In the 2016 election 138 million votes were counted out of 250 million eligible voters. That’s more than 100 million voters who didn’t show up.

 Early voting tallies are staggeringly high. Already, there are close to 75 million votes cast which is more than 50% of TOTAL votes in 2016 and more than the 63 million won by Trump.

 Texas early votes are now heading towards 90% of total 2016 votes. Dawson County in Georgia is already over 100% of the 2016 total.

 Latest polls from “swing” state Wisconsin put Biden a whopping 17 points ahead of Trump.

 At current voting rates there will be a turnout of close to 65% which would equate to more than 160 million votes cast. That’s 22 million more votes than a 2016 national total which Democrats actually won by 3 million votes.

Boat parades, super-spreader rallies and millions of “hidden” Trump votes strike us as more Blackadder than Bloomberg. The data does not lie and we referenced Wisconsin deliberately. A Trump win by a tiny 22,000 votes in 2016, the state is now in the grip of an acute Covid-19 crisis, desperate mail voter suppression by its state Supreme Court and economic challenges. The pandemic is not just killing Americans in record numbers, it is killing consumer confidence and the GOP in many swing states. To add insult to pandemic injury, China has won the trade war(US farmers and Wisconsin lost) and has returned to relative economic normality. America hates losers. However, do not assume a Biden landslide is a “win” for Democrats …..or financial markets.

Clearly, an undisputed win for Biden will avoid a constitutional crisis but an extreme winning margin could create serious social unrest among shocked GOP voters fed a daily diet of “winning” from Fox, Breitbart and OANN broadcasting platforms. Also, markets can behave in very counter-intuitive ways despite perceived political positives.  The excellent John Authers touches on that point this week in his Bloomberg article, “Trump Was Great For Mexicans, Terrible For Coal”.

Yes, coal and oil stocks have had a horror Trump show but the Mexican peso, cash flows south of the border and trade(NAFTA re-jig) have gone well. Also, the technology sector would hardly be considered close to the hearts of the MAGA cult but has boomed. However, consider this a collector’s item; this column would not hold Trump responsible for these outcomes. Structural trends and capital flows don’t really run on Presidential cycles. So consider the following two structural trends as likely headwinds for markets in a Biden administration:

  1. China geopolitics/trade – there is an unusually bi-partisan view in Washington that China is a threat which must be confronted. Trade has been the initial salvo in this confrontation but digital(internet) decoupling is very much a possibility as data security grows in criticality and follows Huawei and Tik Tok headlines.
  2. Google is already facing the biggest antitrust case in a generation but might be only the opening act in a global political move to challenge the supra-sovereign power of Big Tech.

The technology sector is potentially in the cross hairs of both structural risks above and currently accounts for 25% of the S&P 500 by weighting. We don’t have any crystal balls but change can spook markets. Narrow political wins rarely achieve much change, ask Donald. A landslide Biden victory will bring its own pressures for change. Think of five “T’s; taxes, technology, trade, temperatures(climate) and treaties. The final one is a bit cryptic but might be the most divisive and explosive.
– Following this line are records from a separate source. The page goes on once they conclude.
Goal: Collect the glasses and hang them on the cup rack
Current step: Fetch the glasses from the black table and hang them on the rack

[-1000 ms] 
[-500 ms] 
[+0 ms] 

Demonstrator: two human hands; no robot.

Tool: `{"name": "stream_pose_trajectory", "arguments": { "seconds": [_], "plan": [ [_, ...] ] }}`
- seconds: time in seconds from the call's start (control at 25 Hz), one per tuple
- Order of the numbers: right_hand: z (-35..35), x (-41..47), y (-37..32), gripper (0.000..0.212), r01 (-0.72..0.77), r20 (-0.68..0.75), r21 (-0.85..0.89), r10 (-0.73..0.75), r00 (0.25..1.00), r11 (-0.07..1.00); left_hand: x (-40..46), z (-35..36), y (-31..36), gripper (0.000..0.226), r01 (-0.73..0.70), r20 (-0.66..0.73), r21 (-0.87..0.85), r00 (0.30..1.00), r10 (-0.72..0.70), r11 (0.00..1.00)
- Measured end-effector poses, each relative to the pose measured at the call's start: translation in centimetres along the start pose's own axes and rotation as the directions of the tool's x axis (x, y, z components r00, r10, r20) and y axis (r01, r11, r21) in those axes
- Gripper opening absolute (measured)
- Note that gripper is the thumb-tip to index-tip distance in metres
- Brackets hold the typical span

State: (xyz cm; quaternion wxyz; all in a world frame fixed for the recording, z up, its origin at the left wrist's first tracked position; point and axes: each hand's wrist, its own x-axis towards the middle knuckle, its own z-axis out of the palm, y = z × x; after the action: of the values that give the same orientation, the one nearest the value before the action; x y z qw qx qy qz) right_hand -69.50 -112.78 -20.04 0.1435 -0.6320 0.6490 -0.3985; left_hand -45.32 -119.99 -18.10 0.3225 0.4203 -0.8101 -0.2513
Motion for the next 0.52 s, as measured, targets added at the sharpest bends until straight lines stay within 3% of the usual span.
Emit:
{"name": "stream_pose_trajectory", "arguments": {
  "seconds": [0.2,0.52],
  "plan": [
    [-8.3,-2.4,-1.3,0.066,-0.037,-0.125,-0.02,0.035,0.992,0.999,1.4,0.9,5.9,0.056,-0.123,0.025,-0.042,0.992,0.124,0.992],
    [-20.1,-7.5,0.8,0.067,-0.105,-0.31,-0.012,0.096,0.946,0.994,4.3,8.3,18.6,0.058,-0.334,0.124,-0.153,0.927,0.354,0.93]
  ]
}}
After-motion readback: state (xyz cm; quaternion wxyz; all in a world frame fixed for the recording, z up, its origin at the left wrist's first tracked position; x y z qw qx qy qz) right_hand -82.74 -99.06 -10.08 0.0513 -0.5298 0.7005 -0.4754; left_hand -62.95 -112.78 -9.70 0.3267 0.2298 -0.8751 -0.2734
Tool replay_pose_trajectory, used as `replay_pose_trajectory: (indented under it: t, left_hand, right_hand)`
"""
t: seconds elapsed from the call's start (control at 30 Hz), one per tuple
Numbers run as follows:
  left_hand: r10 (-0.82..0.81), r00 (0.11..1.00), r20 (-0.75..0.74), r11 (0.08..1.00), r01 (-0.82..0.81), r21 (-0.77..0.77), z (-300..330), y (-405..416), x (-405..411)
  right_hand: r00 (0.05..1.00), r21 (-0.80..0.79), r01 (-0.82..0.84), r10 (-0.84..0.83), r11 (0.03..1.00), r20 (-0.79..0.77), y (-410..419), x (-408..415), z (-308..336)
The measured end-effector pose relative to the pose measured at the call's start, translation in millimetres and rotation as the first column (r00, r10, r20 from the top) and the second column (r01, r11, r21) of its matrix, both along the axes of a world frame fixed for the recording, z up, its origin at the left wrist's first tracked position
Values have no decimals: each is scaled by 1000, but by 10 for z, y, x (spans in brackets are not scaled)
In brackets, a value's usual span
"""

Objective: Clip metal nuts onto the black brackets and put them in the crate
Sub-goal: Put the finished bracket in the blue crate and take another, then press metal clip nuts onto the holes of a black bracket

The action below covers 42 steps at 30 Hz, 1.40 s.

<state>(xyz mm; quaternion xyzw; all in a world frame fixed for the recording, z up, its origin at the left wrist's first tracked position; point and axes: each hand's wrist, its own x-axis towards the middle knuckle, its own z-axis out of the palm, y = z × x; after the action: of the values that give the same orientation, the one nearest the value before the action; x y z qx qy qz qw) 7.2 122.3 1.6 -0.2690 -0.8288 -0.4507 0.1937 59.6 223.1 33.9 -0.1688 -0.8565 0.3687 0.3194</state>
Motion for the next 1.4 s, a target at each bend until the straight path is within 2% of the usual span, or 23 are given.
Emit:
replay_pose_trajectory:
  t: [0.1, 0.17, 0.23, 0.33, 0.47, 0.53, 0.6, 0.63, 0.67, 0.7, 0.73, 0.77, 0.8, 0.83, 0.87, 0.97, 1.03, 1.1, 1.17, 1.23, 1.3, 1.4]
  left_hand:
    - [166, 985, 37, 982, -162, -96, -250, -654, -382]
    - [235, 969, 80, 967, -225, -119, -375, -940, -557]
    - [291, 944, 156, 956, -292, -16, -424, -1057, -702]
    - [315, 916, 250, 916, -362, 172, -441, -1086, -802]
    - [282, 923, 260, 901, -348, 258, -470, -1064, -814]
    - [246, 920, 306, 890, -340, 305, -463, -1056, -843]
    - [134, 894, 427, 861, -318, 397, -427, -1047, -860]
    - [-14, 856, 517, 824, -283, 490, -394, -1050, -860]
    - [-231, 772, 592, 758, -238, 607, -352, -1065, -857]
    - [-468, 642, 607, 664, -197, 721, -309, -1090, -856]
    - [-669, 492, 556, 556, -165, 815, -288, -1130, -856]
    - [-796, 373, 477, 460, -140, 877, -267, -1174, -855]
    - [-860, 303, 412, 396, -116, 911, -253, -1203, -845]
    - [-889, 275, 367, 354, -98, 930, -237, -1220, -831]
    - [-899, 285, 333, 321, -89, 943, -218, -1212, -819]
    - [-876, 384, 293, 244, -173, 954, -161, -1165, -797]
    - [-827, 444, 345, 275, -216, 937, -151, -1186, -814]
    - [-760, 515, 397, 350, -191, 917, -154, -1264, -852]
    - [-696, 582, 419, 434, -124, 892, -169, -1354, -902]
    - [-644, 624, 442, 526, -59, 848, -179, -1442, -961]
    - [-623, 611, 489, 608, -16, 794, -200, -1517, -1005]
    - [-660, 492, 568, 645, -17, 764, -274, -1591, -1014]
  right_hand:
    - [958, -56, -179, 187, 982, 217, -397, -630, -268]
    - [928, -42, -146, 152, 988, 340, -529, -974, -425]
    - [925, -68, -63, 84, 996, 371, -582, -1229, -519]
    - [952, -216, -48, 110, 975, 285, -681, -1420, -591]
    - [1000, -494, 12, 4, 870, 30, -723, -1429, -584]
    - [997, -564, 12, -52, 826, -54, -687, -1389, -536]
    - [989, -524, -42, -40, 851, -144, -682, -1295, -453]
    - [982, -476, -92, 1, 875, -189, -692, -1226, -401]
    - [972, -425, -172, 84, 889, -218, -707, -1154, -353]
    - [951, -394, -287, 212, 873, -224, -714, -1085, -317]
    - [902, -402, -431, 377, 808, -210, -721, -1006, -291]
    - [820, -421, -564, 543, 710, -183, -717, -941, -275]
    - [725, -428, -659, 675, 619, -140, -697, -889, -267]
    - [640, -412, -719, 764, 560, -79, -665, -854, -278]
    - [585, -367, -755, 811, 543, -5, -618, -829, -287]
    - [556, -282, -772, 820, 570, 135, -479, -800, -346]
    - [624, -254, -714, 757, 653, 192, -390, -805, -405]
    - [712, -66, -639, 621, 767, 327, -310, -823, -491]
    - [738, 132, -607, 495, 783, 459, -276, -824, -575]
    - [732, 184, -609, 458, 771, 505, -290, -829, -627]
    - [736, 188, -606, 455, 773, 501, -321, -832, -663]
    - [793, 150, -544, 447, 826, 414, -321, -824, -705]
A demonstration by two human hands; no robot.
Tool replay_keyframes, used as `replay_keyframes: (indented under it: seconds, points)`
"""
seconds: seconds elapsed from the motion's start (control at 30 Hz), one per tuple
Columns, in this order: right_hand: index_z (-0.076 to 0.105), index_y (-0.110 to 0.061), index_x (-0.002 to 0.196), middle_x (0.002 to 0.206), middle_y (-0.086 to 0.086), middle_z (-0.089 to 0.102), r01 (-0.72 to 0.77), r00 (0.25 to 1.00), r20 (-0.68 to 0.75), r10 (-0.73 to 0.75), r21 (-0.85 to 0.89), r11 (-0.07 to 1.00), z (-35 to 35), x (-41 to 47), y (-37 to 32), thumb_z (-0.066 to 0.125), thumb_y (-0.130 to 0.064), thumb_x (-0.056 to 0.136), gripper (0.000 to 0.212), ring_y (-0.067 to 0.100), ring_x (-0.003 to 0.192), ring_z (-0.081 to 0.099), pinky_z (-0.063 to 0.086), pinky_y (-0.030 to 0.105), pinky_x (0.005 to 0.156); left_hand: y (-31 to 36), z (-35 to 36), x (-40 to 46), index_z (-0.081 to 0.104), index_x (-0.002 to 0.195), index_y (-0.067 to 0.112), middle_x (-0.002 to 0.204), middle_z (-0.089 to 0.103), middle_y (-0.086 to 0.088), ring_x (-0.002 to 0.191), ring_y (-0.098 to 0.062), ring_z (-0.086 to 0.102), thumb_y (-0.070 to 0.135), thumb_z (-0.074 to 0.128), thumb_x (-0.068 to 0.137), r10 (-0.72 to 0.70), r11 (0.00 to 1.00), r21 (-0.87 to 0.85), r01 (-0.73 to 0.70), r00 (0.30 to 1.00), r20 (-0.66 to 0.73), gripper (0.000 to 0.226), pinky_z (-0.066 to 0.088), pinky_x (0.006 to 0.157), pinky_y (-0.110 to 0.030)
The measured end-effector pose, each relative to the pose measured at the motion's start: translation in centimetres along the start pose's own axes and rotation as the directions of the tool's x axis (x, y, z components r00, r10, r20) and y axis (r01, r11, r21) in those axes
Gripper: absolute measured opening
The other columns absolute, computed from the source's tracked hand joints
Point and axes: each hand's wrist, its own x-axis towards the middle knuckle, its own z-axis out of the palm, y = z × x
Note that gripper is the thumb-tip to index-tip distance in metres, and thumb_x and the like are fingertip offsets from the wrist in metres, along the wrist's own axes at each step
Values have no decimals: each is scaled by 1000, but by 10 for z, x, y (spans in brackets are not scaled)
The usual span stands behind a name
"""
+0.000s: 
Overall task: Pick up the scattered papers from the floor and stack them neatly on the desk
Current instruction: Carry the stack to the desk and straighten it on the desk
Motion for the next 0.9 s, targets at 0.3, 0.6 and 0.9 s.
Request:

By treaty we don’t just mean sovereign treaties between nations. We mean a legal framework for multiple citizens within a nation, like say…. The US Constitution. Trump and William Barr, his Attorney General, have trampled all over it. The Supreme Court is now in “originalist” conservative hands thanks to a Senate with an outdated composition. As things stand, North Dakota with a population of less than 1 million has the same number of Senator representatives as California with 40 million. Landslide elections can signal a societal backlash, and big change. Watch the voting turnout, not Fox news or even financial markets.